Your reply should be the whole listing, copied exactly, with the pictures left out.

Dataset excerpt:
###
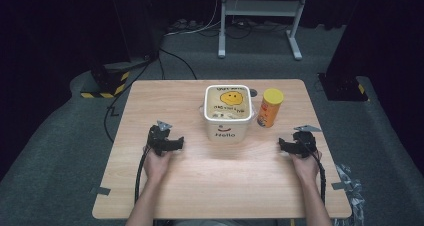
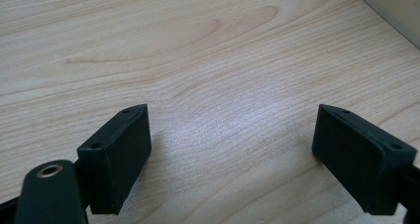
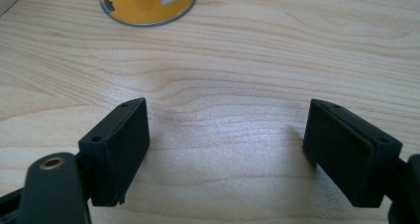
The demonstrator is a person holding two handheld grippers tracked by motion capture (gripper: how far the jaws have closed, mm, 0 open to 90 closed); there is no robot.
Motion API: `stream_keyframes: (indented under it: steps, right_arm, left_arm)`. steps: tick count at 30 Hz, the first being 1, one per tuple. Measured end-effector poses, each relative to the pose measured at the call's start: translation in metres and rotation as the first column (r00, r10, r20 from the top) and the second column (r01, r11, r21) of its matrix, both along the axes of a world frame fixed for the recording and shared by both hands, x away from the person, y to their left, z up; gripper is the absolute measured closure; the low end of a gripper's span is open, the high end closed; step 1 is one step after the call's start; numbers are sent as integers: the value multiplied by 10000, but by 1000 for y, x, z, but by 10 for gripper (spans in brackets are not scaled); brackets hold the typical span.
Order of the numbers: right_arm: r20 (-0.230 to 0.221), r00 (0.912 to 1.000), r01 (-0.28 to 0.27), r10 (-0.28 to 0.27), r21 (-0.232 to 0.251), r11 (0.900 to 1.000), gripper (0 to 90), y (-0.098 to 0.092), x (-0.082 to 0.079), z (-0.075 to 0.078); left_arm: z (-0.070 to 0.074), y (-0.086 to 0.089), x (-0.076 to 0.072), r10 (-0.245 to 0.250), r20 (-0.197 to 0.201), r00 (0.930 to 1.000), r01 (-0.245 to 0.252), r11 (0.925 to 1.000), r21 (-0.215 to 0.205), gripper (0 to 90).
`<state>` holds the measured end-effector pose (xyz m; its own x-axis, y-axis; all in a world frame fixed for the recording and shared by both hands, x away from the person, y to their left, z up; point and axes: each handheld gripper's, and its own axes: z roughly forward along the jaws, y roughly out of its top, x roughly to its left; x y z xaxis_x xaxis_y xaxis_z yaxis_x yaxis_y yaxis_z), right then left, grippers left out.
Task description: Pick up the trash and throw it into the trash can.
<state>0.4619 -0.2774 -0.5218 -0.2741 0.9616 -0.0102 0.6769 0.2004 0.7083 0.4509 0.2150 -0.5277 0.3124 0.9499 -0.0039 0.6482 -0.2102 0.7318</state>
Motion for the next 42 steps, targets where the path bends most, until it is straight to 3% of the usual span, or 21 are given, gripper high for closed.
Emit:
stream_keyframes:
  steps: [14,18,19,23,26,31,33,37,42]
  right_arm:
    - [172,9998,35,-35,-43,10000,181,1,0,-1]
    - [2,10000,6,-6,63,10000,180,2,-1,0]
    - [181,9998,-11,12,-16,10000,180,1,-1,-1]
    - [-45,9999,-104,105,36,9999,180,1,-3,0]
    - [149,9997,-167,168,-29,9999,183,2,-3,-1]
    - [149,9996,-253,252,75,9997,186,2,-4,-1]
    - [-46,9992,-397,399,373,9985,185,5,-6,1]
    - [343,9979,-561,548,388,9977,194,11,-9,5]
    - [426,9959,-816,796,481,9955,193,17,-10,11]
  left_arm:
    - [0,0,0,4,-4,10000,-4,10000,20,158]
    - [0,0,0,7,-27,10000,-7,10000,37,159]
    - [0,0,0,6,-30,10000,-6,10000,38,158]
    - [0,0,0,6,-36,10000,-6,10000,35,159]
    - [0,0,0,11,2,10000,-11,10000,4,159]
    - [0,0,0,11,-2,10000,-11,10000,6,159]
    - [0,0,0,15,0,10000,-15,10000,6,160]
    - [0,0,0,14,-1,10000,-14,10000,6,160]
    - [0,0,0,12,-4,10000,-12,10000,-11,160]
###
Written solution:
The demonstrator is a person holding two handheld grippers tracked by motion capture (gripper: how far the jaws have closed, mm, 0 open to 90 closed); there is no robot.
Motion API: `stream_keyframes: (indented under it: steps, right_arm, left_arm)`. steps: tick count at 30 Hz, the first being 1, one per tuple. Measured end-effector poses, each relative to the pose measured at the call's start: translation in metres and rotation as the first column (r00, r10, r20 from the top) and the second column (r01, r11, r21) of its matrix, both along the axes of a world frame fixed for the recording and shared by both hands, x away from the person, y to their left, z up; gripper is the absolute measured closure; the low end of a gripper's span is open, the high end closed; step 1 is one step after the call's start; numbers are sent as integers: the value multiplied by 10000, but by 1000 for y, x, z, but by 10 for gripper (spans in brackets are not scaled); brackets hold the typical span.
Order of the numbers: right_arm: r20 (-0.230 to 0.221), r00 (0.912 to 1.000), r01 (-0.28 to 0.27), r10 (-0.28 to 0.27), r21 (-0.232 to 0.251), r11 (0.900 to 1.000), gripper (0 to 90), y (-0.098 to 0.092), x (-0.082 to 0.079), z (-0.075 to 0.078); left_arm: z (-0.070 to 0.074), y (-0.086 to 0.089), x (-0.076 to 0.072), r10 (-0.245 to 0.250), r20 (-0.197 to 0.201), r00 (0.930 to 1.000), r01 (-0.245 to 0.252), r11 (0.925 to 1.000), r21 (-0.215 to 0.205), gripper (0 to 90).
`<state>` holds the measured end-effector pose (xyz m; its own x-axis, y-axis; all in a world frame fixed for the recording and shared by both hands, x away from the person, y to their left, z up; point and axes: each handheld gripper's, and its own axes: z roughly forward along the jaws, y roughly out of its top, x roughly to its left; x y z xaxis_x xaxis_y xaxis_z yaxis_x yaxis_y yaxis_z), right then left, grippers left out.
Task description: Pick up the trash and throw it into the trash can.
<state>0.4619 -0.2774 -0.5218 -0.2741 0.9616 -0.0102 0.6769 0.2004 0.7083 0.4509 0.2150 -0.5277 0.3124 0.9499 -0.0039 0.6482 -0.2102 0.7318</state>
Motion for the next 42 steps, targets where the path bends most, until it is straight to 3% of the usual span, or 21 are given, gripper high for closed.
Emit:
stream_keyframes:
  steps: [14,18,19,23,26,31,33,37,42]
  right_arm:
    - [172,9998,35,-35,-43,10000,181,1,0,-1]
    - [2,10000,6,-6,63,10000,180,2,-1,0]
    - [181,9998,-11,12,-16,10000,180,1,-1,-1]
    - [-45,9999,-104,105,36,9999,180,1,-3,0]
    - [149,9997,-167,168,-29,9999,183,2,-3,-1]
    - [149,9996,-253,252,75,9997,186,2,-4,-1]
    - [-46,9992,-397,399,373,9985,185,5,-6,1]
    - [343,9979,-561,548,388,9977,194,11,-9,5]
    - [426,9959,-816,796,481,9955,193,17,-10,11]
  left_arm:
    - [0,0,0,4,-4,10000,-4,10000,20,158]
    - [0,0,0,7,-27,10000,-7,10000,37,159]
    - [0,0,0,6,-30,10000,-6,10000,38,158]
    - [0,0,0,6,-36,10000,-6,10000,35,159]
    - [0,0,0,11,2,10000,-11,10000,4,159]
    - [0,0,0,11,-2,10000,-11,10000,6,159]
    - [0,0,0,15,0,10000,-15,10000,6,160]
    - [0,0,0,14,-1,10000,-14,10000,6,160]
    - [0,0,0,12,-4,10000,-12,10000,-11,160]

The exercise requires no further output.